Common practice - NR and FNR

Perhaps one of the most common approach is utilizing the internally predefined variables NR and FNR.

To illustrate this, we can create two files with some distinct data. You can run seq -f "File_1 - Line_%g" 1 3 and seq -f "File_2 - Line_%g" 1 3 and redirect the output to two separate files.

$ seq -f "File_1 - Line_%g" 1 3 
File_1 - Line_1
File_1 - Line_2
File_1 - Line_3

$ seq -f "File_2 - Line_%g" 1 3 
File_2 - Line_1
File_2 - Line_2
File_2 - Line_3

Or use anonymous pipeline to run directly this example:

awk '{print "FNR: "FNR" NR: "NR"  => "$0}' <(seq -f "File_1 - Line_%g" 1 3) <(seq -f "File_2 - Line_%g" 1 3)
FNR: 1 NR: 1  => File_1 - Line_1
FNR: 2 NR: 2  => File_1 - Line_2
FNR: 3 NR: 3  => File_1 - Line_3
FNR: 1 NR: 4  => File_2 - Line_1
FNR: 2 NR: 5  => File_2 - Line_2
FNR: 3 NR: 6  => File_2 - Line_3

Note that FNR keeps the line number in the file, while NR keeps incrementing - i.e. referring to the line number irrelevant of the file.

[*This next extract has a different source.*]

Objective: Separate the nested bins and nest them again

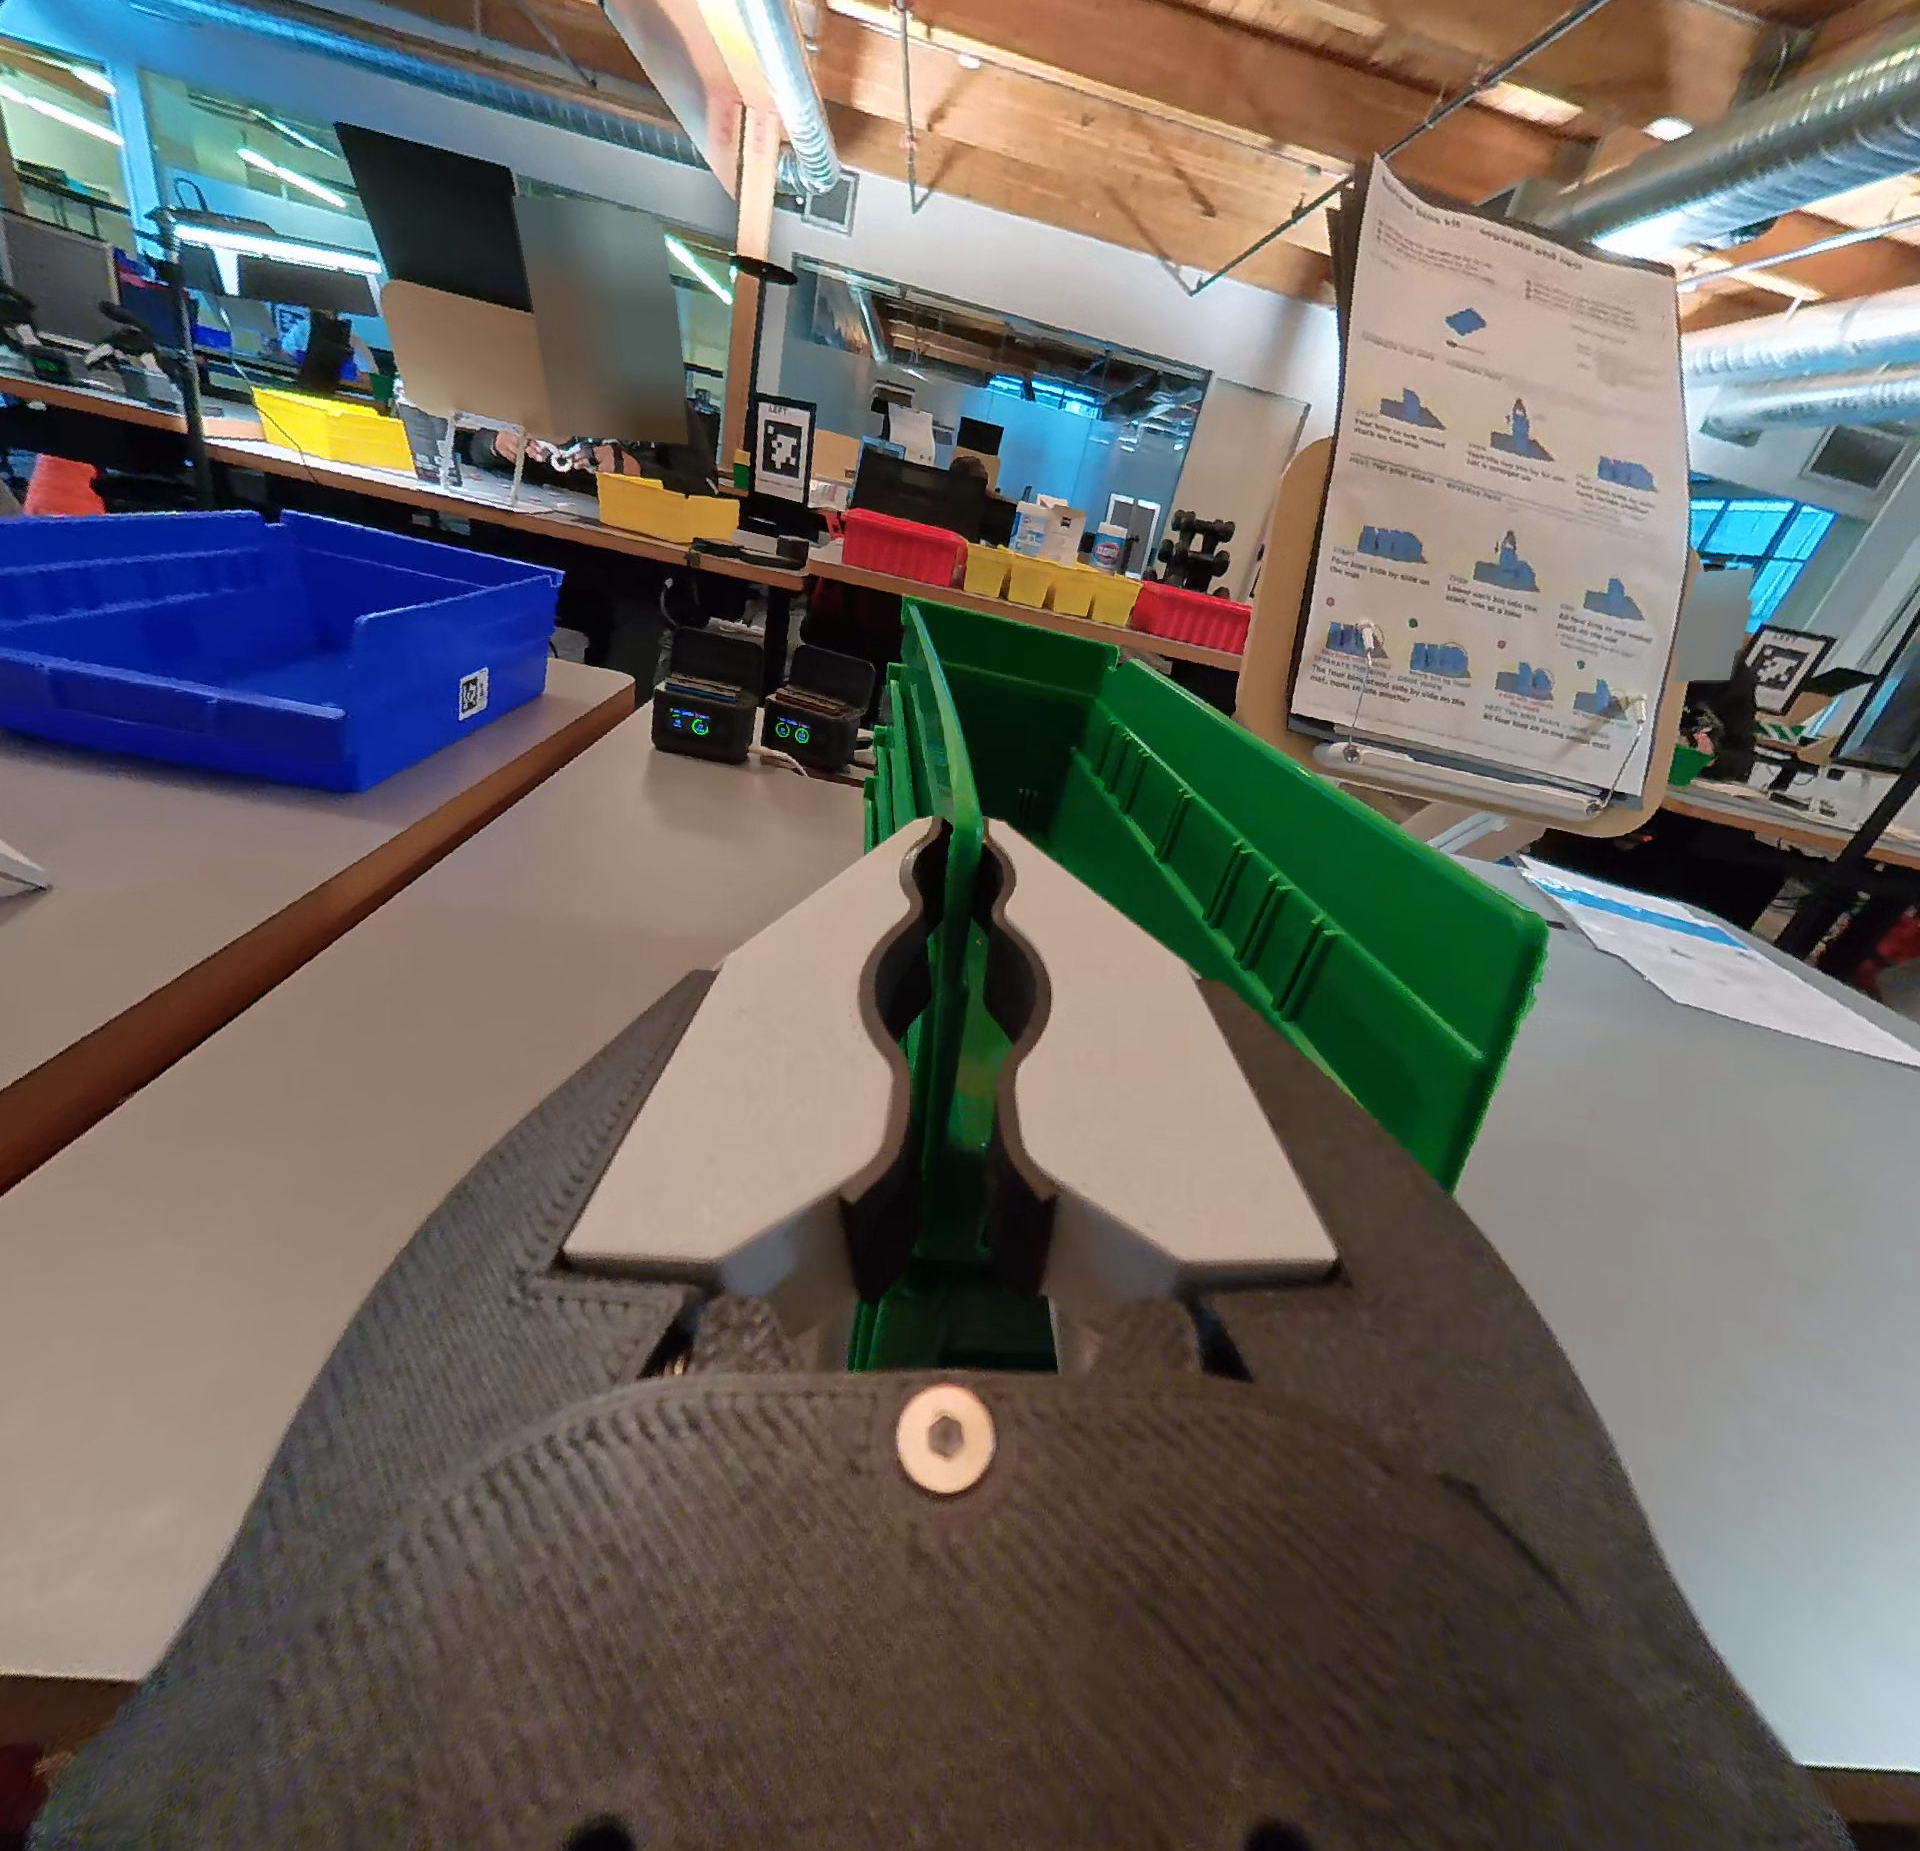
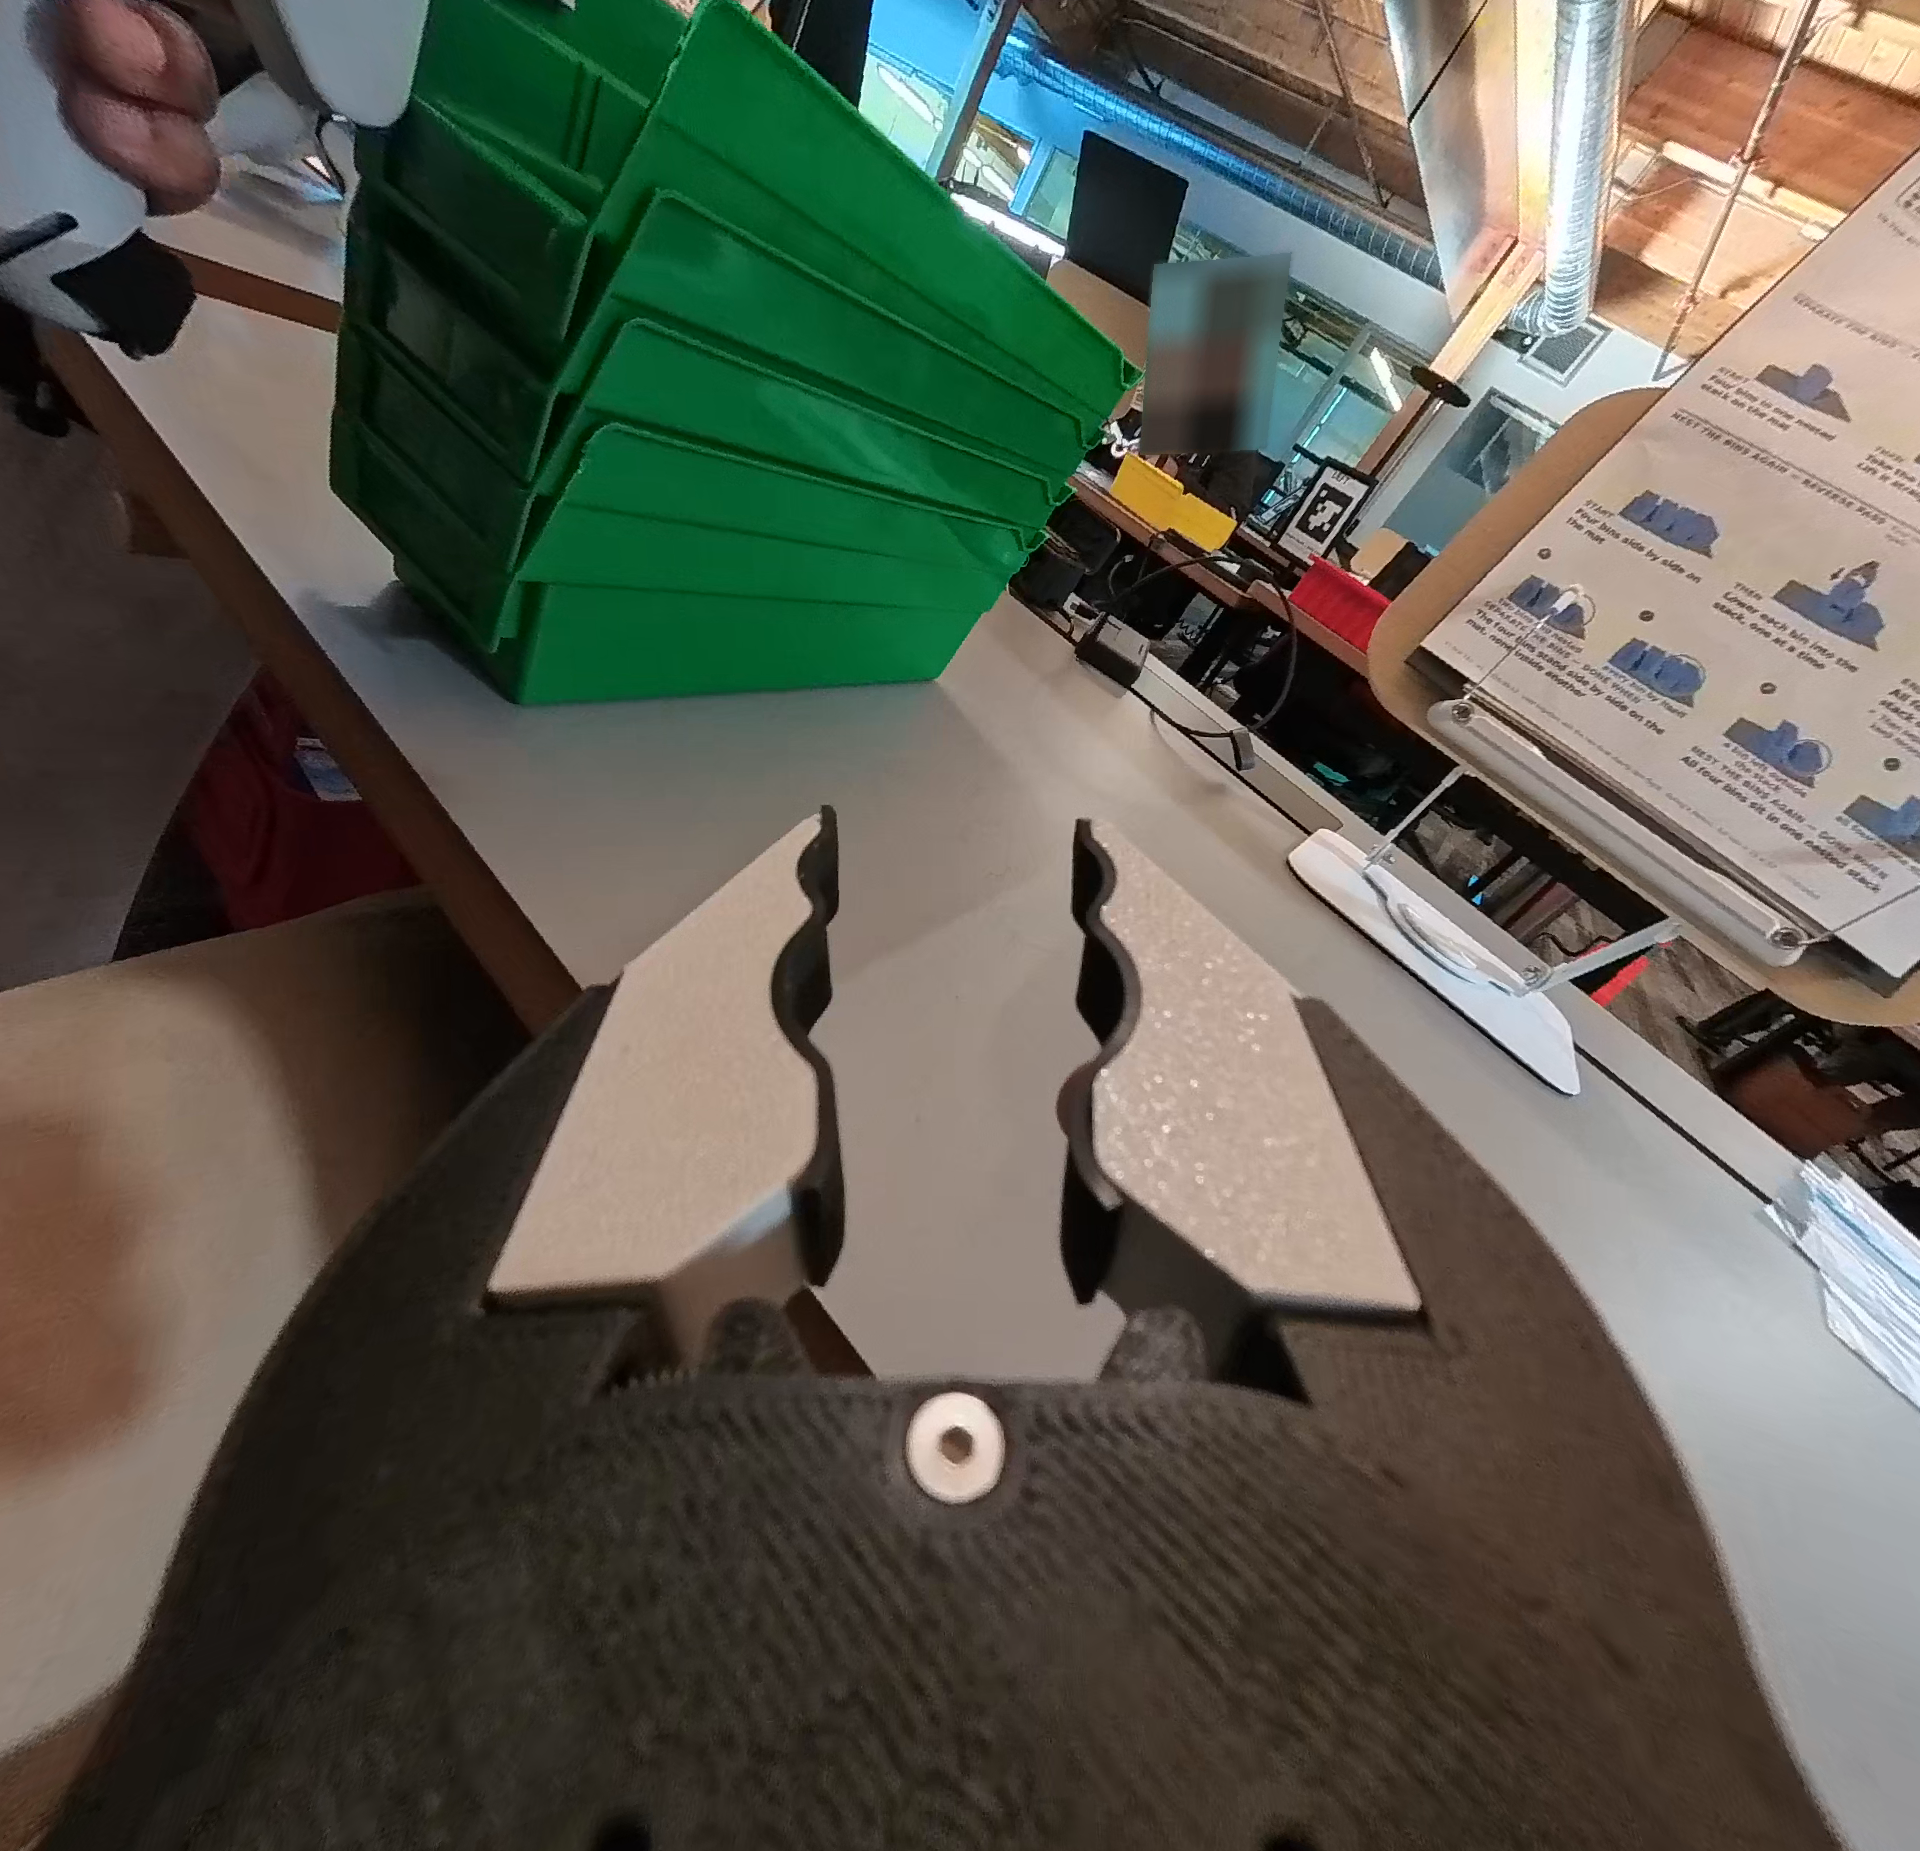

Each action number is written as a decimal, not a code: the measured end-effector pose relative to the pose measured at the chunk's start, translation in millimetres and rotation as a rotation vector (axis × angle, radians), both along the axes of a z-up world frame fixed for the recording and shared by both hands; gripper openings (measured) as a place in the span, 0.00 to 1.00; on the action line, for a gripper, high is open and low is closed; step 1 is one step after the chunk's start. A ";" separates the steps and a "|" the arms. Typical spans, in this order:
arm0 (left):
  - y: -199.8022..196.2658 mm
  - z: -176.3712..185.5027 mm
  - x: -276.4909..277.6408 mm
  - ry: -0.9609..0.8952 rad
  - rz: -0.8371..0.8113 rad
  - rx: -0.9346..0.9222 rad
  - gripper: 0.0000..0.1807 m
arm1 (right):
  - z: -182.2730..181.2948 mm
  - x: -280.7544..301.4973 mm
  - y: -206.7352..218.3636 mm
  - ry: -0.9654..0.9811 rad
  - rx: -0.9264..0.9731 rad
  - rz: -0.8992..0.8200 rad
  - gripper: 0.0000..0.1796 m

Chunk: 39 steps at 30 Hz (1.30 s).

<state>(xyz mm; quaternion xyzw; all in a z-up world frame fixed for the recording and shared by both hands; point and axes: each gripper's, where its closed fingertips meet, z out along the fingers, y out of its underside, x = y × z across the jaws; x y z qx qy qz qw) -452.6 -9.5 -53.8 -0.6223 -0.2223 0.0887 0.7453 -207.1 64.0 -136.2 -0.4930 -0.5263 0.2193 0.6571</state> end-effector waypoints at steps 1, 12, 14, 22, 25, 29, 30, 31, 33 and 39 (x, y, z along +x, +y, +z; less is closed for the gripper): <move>0.0 0.3 -0.1 -0.004 -0.004 0.004 0.00 | 0.1 0.0 -0.2 0.000 0.001 0.000 0.25; -3.4 14.5 3.1 -0.030 -0.048 0.095 0.00 | 0.0 0.2 0.5 -0.001 0.000 0.000 0.25; -8.5 28.6 6.3 0.015 -0.052 0.136 0.00 | 0.1 0.2 0.5 0.000 0.001 0.000 0.25; -21.7 81.2 35.8 0.096 -0.095 0.241 0.00 | 6.7 0.6 -3.6 0.045 -0.045 0.024 0.25; -17.7 93.0 60.2 0.120 -0.114 0.249 0.00 | 28.4 4.3 -21.0 0.165 -0.159 0.107 0.25; -3.8 98.2 105.7 0.157 -0.154 0.241 0.00 | 57.9 10.5 -44.6 0.270 -0.266 0.177 0.28; 2.8 95.8 120.9 0.174 -0.174 0.222 0.00 | 61.3 10.1 -48.4 0.271 -0.298 0.187 0.32; 9.8 91.9 136.2 0.196 -0.191 0.199 0.00 | 68.5 12.1 -50.4 0.300 -0.332 0.193 0.34; 21.5 82.6 165.0 0.239 -0.218 0.169 0.00 | 92.6 25.1 -49.4 0.425 -0.371 0.189 0.37; 40.8 51.8 221.2 0.263 -0.314 0.152 0.00 | 98.0 41.9 -25.7 0.474 -0.400 0.063 0.30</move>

It is rather common (in the awk community) to treat differently the first file which usually is realized by adding check for NR==FNR that is true only for the first file.

...
NR==FNR { commands } # runs only on the first file
NR!=FNR { commands } # runs on any but the first file
        { commands } # runs on all files
...

FILENAME, ARGIND

  • FILENAME - The name of the current input file. When no data files are listed on the command line, awk reads from the standard input and FILENAME is set to "-". FILENAME changes each time a new file is read.
  • ARGIND - Every time gawk opens a new data file for processing, it sets ARGIND to the index in ARGV of the file name. When gawk is processing the input files, ‘FILENAME == ARGV[ARGIND]’ is always true.

Warning

ARGIND is not working under OS X - you need gawk for this.